「ほら、もういい加減寝て下さいよ!」
「いやだ! 弁丸が寝てしまったら、佐助は何処かへ行ってしまうのだろう!!」
「だからそれは……っ」

 ここのところ毎晩繰り返される論争。今夜もお決まりのこの台詞を吐かれて、佐助は言葉に詰まる。
 説得するための言葉を毎晩用意して臨んでいるにも拘らず、その大きな瞳を涙に潤ませて睨まれれば、何故かこちらの方が間違っているような気になってしまう。どうにか視線を外すと、佐助は大きな溜め息を吐いた。


 この寝かしつける前の問答が始まったきっかけは、小さな不運だった。
 年若く、真田家に仕え始めて間もない佐助には、重要な任務を任されることはない。そもそも若君の護衛として雇われたのだから、第一の仕事はこの子供の側にいることだ。
 最近になってようやく護衛以外の任務を任されるようになったが、それも長期に渡るものはなく、見回りに近い偵察ばかり。それは佐助自身の能力や資質が低いという訳ではない。子守が主とはいえ、この年で主君に仕えているという事実がそれを証明している。
 それなのにこういった任務しか佐助に回ってこないのは、どういう訳か佐助に懐いて離れようとしないこの真田の若君に、誰かが配慮しているからに他ならなかった。いや、そんなことをしようとして実行できるのは、佐助たち真田忍の主君にして驚異の親バカであるあの方以外に居はしない。
 どちらにせよ、この幼い子供は佐助が側にいないと泣き疲れさせる以外寝かしつける方法がないのだから、佐助にも他の忍にも選択肢などなかった。

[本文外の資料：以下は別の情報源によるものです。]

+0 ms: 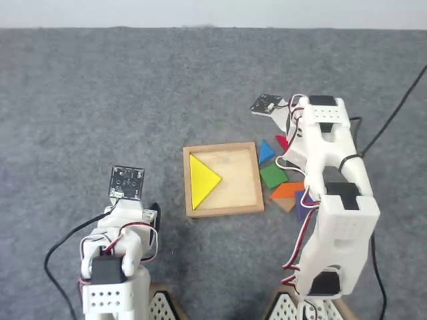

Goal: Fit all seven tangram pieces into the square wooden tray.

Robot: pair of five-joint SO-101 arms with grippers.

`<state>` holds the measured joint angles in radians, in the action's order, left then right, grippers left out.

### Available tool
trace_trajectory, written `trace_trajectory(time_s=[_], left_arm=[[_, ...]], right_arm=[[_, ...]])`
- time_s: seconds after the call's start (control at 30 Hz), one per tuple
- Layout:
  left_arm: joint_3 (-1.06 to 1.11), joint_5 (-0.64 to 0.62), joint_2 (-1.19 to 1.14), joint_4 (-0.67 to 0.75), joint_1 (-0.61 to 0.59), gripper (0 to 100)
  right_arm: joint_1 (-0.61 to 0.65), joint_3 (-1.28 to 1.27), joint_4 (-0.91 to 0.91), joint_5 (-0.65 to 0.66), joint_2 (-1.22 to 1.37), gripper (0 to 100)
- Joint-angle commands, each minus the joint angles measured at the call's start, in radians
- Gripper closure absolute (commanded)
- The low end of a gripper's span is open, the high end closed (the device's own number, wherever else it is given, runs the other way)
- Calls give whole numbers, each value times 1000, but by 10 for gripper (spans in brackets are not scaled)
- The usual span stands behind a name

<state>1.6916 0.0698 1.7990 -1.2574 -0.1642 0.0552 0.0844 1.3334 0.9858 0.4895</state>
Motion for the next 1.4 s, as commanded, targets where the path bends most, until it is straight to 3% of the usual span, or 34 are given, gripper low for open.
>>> trace_trajectory(time_s=[0.0, 0.4, 0.8, 1.03, 1.37], left_arm=[[-8, 6, 28, -9, 2, 847], [-8, 6, 28, -9, 2, 847], [-8, 6, 28, -9, 2, 847], [-8, 6, 28, -9, 2, 847], [-8, 6, 28, -9, 2, 847]], right_arm=[[-15, 60, 19, 29, -13, 662], [-16, -9, -113, 29, -10, 662], [-31, -3, -104, 72, 56, 664], [-30, -3, -102, 72, 56, 799], [-22, -3, -97, -8, -65, 808]])
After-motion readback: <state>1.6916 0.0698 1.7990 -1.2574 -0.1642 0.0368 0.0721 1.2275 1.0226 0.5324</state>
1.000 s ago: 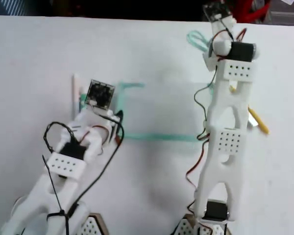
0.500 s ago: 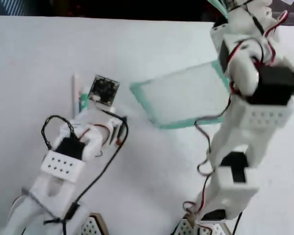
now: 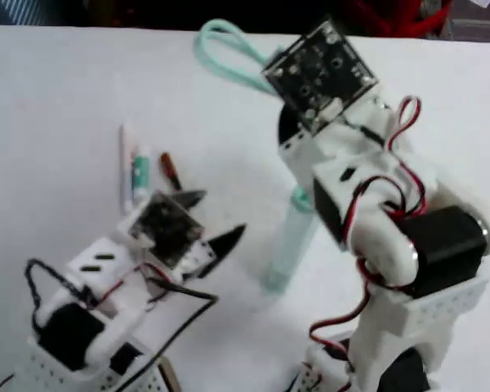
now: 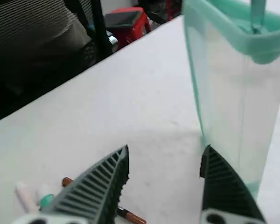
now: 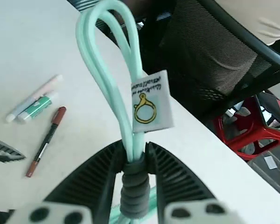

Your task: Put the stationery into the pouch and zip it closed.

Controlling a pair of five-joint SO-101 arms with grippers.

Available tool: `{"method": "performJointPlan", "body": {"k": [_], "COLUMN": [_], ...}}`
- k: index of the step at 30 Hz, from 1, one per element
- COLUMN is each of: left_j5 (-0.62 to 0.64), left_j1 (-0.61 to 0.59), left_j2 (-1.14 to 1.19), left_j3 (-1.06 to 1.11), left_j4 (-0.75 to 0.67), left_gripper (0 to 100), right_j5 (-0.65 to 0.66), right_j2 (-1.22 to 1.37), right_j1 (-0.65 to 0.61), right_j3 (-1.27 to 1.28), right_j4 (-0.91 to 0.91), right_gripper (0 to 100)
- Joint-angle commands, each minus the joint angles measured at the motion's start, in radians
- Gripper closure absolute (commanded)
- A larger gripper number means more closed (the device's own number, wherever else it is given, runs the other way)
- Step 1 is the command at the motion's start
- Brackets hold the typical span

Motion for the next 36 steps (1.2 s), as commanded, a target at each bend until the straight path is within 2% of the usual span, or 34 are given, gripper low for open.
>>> {"method": "performJointPlan", "body": {"k": [1, 4, 6, 12, 17, 20, 26, 29, 32, 36], "left_j5": [0.129, 0.293, 0.353, 0.354, 0.351, 0.307, 0.275, 0.276, 0.276, 0.276], "left_j1": [0.059, 0.094, 0.101, 0.113, 0.229, 0.248, 0.194, 0.214, 0.214, 0.151], "left_j2": [-0.021, -0.022, -0.035, -0.042, -0.067, -0.041, 0.085, 0.153, 0.222, 0.294], "left_j3": [0.034, 0.017, 0.017, 0.044, -0.005, 0.071, 0.135, 0.133, 0.133, 0.135], "left_j4": [-0.049, -0.044, -0.054, -0.172, -0.135, -0.264, -0.535, -0.608, -0.663, -0.707], "left_gripper": [75, 74, 74, 75, 74, 75, 79, 79, 79, 79], "right_j5": [-0.101, -0.18, -0.23, -0.351, -0.362, -0.364, -0.364, -0.368, -0.43, -0.446], "right_j2": [-0.033, -0.012, 0.007, 0.044, 0.054, 0.047, 0.03, 0.021, 0.021, 0.021], "right_j1": [-0.007, 0.024, 0.025, 0.031, 0.056, 0.051, 0.05, 0.05, 0.05, 0.048], "right_j3": [0.031, 0.046, 0.048, 0.046, 0.046, 0.046, 0.046, 0.046, 0.044, 0.04], "right_j4": [-0.031, -0.084, -0.102, -0.159, -0.18, -0.174, -0.156, -0.156, -0.133, -0.091], "right_gripper": [98.1, 98.1, 98.1, 98.1, 98.1, 98.1, 98.1, 98.1, 98.1, 98.1]}}
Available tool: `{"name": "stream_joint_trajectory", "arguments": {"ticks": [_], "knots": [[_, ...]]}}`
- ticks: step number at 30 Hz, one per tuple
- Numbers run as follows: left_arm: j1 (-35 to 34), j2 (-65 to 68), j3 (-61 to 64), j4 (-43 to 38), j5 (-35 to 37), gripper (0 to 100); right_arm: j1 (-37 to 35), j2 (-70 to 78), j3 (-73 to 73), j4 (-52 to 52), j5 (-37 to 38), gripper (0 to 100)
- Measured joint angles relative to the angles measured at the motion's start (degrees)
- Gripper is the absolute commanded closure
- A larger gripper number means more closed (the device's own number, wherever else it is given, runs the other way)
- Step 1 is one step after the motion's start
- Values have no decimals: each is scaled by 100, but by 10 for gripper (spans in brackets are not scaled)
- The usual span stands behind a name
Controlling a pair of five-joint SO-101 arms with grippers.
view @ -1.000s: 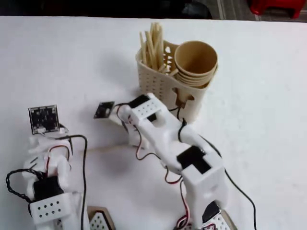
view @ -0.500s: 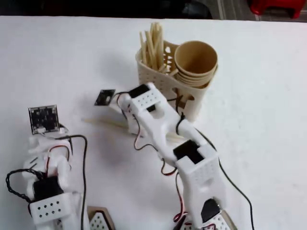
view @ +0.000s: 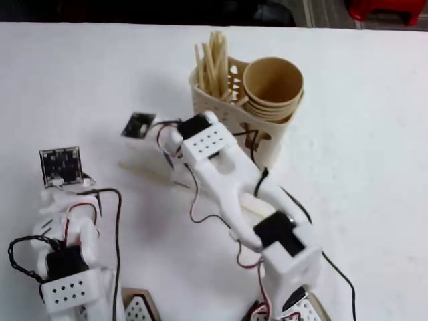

 不満がない訳ではないが、寝かしつけた後に簡単なものでも任せてもらえるのならば良い、と自身を納得させ、眠りこける弁丸の側を離れて任務に勤しんでいた佐助だったが―――
 ある夜、常ならば一度寝つけば朝まで起きない子供が何故か夜中に目を覚まし。それがたまたま、そう頻繁ではない佐助が任務に出ている夜で。何の用があった訳でもなかっただろう弁丸が、習慣のように佐助の名を呼んでしまった。
 如何に訓練された忍とはいえ、遠く離れた小さな呼び声を聞き取ることは難しく、当然一瞬でその御前に参上することは不可能である。いつまでたっても現れない姿に、弁丸は大好きな己の忍が何処かに行ってしまっていたことに気付いてしまった。
 その晩以来、夜になると佐助を何処にも行かせまいと奮闘する弁丸の姿が見られるようになったのだった。


 このことがばれて以来、佐助は任務に行けた試しがない。こんなことが続けば、いつまでたっても自分は忍として働くことが出来ないかもしれない。その不安は非常に現実的な重さを以て佐助に襲い掛かる。あの厳しい訓練に必死になって耐えてきたのは何だったのか。
 暗鬱とした気持ちになりながらも、視線に耐えきれず、諦めて佐助がころりと弁丸の横に寝転がれば、逃がすまいとその短い手足を絡めてくる。
 子供特有の高い体温を感じながら、今夜も己が折れてしまった理由を考える。
 それが子供相手だからなのか、それともこの子供特有のことなのかは、佐助には判断のつかないことだった。